If there are no assets or very few assets in the Decedent’s name, it may be possible to avoid a full administration of the Decedent’s estate. For example, it may be possible to have the title to a motor vehicle transferred to a new owner without having to go through a full estate administration. Likewise, tax or medical refund checks can often be cashed without a full administration of an estate, but other procedures will need to be followed. See linked article describing alternatives to full administration of a decedent’s estate.
Please be aware that assets payable at death to a named beneficiary, or assets owned in joint names by co-owners with survivorship rights, etc. are generally not required to go through a full administration in Probate Court. Also, real estate left to specific individuals under a Will generally goes directly to the named individuals, and does not technically go through court administration, but if title is to be transferred by those individuals within two years after death, it will usually be necessary to have an administration of a decedent’s estate. In that case, an Executor would be appointed by the Court, who could release the real estate from potential creditors’ claims.
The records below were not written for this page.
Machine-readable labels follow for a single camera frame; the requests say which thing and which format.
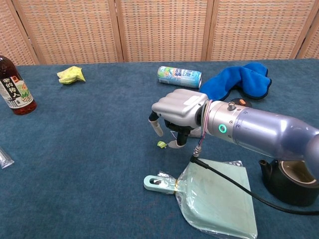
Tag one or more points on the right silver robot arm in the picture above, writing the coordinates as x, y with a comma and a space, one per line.
261, 129

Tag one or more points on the mint green dustpan in wrap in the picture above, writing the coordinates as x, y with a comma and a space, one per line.
216, 199

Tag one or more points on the crumpled yellow paper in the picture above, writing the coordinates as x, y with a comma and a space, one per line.
71, 74

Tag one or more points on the clear plastic wrapper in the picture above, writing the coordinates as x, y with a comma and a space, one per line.
5, 159

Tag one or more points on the woven wooden folding screen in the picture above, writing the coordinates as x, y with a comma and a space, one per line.
159, 30

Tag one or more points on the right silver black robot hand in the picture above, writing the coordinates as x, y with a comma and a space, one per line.
179, 104

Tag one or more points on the dark glass sauce bottle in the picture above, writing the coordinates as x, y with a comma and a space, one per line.
15, 92

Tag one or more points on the blue carpet table mat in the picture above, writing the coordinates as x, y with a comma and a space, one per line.
87, 149

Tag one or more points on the blue sleep mask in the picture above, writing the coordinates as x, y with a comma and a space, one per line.
249, 79

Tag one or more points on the black cast iron teapot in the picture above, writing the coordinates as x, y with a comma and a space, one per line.
286, 191

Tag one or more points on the black teapot lid orange knob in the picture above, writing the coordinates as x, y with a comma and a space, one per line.
241, 102

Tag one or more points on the white blue drink can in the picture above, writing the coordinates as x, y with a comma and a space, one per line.
179, 76

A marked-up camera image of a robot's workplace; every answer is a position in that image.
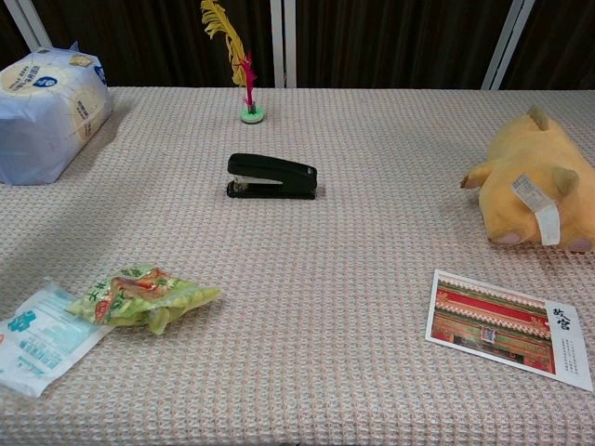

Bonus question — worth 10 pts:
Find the red palace postcard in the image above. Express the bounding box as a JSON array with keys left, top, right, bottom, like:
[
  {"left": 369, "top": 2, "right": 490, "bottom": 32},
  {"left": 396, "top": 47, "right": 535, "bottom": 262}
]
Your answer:
[{"left": 424, "top": 269, "right": 595, "bottom": 393}]

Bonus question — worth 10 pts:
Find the white slanted frame post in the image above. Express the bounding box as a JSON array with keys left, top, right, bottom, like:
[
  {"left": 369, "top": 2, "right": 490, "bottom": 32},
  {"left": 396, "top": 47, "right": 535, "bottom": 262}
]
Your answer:
[
  {"left": 481, "top": 0, "right": 536, "bottom": 91},
  {"left": 7, "top": 0, "right": 53, "bottom": 51}
]

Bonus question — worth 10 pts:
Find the yellow plush toy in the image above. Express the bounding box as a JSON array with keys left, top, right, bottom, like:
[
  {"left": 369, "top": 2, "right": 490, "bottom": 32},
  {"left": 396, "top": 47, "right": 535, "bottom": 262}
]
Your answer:
[{"left": 459, "top": 104, "right": 595, "bottom": 255}]

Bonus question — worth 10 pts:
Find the black stapler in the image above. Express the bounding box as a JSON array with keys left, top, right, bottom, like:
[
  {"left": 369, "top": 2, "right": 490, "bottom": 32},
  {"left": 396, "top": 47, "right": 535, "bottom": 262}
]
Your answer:
[{"left": 226, "top": 152, "right": 319, "bottom": 202}]

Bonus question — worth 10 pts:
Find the blue white tissue pack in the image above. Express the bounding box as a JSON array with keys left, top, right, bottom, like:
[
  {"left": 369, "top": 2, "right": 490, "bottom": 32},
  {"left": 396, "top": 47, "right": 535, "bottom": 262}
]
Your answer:
[{"left": 0, "top": 41, "right": 114, "bottom": 187}]

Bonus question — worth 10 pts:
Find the white blue wipes pack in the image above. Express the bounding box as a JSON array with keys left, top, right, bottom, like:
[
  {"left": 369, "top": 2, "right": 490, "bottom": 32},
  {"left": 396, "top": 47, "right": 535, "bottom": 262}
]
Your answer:
[{"left": 0, "top": 276, "right": 113, "bottom": 399}]

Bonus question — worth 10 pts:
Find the white vertical frame post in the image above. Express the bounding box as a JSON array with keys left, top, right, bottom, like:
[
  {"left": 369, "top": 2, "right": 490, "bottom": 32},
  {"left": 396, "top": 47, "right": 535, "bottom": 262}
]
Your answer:
[{"left": 270, "top": 0, "right": 298, "bottom": 89}]

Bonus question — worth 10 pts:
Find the beige waffle-weave tablecloth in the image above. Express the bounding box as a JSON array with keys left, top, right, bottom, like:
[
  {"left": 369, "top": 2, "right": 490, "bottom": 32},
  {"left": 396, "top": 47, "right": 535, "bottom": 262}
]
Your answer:
[{"left": 0, "top": 86, "right": 595, "bottom": 446}]

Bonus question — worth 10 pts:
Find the green snack bag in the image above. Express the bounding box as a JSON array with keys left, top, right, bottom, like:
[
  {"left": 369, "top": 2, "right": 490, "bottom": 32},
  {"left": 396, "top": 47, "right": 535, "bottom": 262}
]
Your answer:
[{"left": 65, "top": 262, "right": 222, "bottom": 336}]

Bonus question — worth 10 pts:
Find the black curtain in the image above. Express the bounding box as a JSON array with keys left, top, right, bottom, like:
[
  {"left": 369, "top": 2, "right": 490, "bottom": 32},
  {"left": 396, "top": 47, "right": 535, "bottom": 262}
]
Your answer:
[{"left": 0, "top": 0, "right": 595, "bottom": 90}]

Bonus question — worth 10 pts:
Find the yellow red feather shuttlecock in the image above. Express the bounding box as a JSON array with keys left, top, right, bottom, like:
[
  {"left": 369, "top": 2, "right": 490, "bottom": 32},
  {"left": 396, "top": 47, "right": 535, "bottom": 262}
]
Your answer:
[{"left": 200, "top": 0, "right": 269, "bottom": 125}]

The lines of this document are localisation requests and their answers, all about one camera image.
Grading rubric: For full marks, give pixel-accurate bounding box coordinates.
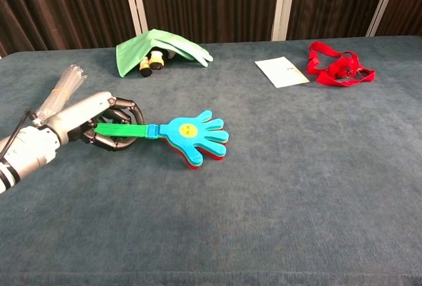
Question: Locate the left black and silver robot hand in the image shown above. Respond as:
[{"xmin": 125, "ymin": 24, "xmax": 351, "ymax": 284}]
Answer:
[{"xmin": 45, "ymin": 90, "xmax": 145, "ymax": 152}]

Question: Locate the blue hand clapper green handle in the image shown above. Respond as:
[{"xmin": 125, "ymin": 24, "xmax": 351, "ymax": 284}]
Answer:
[{"xmin": 94, "ymin": 109, "xmax": 229, "ymax": 171}]

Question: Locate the clear plastic straw bundle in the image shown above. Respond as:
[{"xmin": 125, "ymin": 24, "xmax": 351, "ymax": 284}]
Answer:
[{"xmin": 32, "ymin": 64, "xmax": 88, "ymax": 126}]

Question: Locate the small yellow black bottle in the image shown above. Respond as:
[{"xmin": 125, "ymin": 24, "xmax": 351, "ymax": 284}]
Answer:
[
  {"xmin": 148, "ymin": 50, "xmax": 165, "ymax": 71},
  {"xmin": 138, "ymin": 56, "xmax": 154, "ymax": 78}
]

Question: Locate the green rubber glove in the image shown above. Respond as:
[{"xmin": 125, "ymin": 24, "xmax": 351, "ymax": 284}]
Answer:
[{"xmin": 115, "ymin": 28, "xmax": 214, "ymax": 78}]

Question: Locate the blue felt table cloth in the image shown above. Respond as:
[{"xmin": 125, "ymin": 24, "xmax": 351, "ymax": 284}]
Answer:
[{"xmin": 0, "ymin": 35, "xmax": 422, "ymax": 286}]

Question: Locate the white paper card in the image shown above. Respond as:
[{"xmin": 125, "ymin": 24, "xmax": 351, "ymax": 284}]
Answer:
[{"xmin": 254, "ymin": 56, "xmax": 311, "ymax": 88}]

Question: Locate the white aluminium wall post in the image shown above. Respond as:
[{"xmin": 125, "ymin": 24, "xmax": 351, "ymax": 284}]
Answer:
[
  {"xmin": 121, "ymin": 0, "xmax": 149, "ymax": 37},
  {"xmin": 270, "ymin": 0, "xmax": 298, "ymax": 42},
  {"xmin": 365, "ymin": 0, "xmax": 407, "ymax": 38}
]

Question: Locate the red lanyard strap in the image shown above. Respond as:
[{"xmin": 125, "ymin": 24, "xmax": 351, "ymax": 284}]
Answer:
[{"xmin": 307, "ymin": 41, "xmax": 377, "ymax": 87}]
If you gather the information shown in the Items to Bring to Your Initial Appointment, our office will be happy to meet with you and advise you whether or not a full administration will be needed, and to discuss what you will need to do.
Whether or not a full administration is required, the original Will should be filed with the Court and certified by the Court to be a valid will. Occasionally assets are overlooked at the time of death and are discovered later, perhaps years later, in which case it is easier to transfer those later-discovered assets to the proper recipients if the will was certified to be a valid will shortly after the date of the decedent’s death, rather than waiting until later to have the will probated.
If you have a preliminary meeting with our office to evaluate what you will need to do to settle a Decedent’s Estate, you will not be required to retain our firm to represent you. You may go to another attorney or even try to administer the estate by yourself without an attorney, if you wish.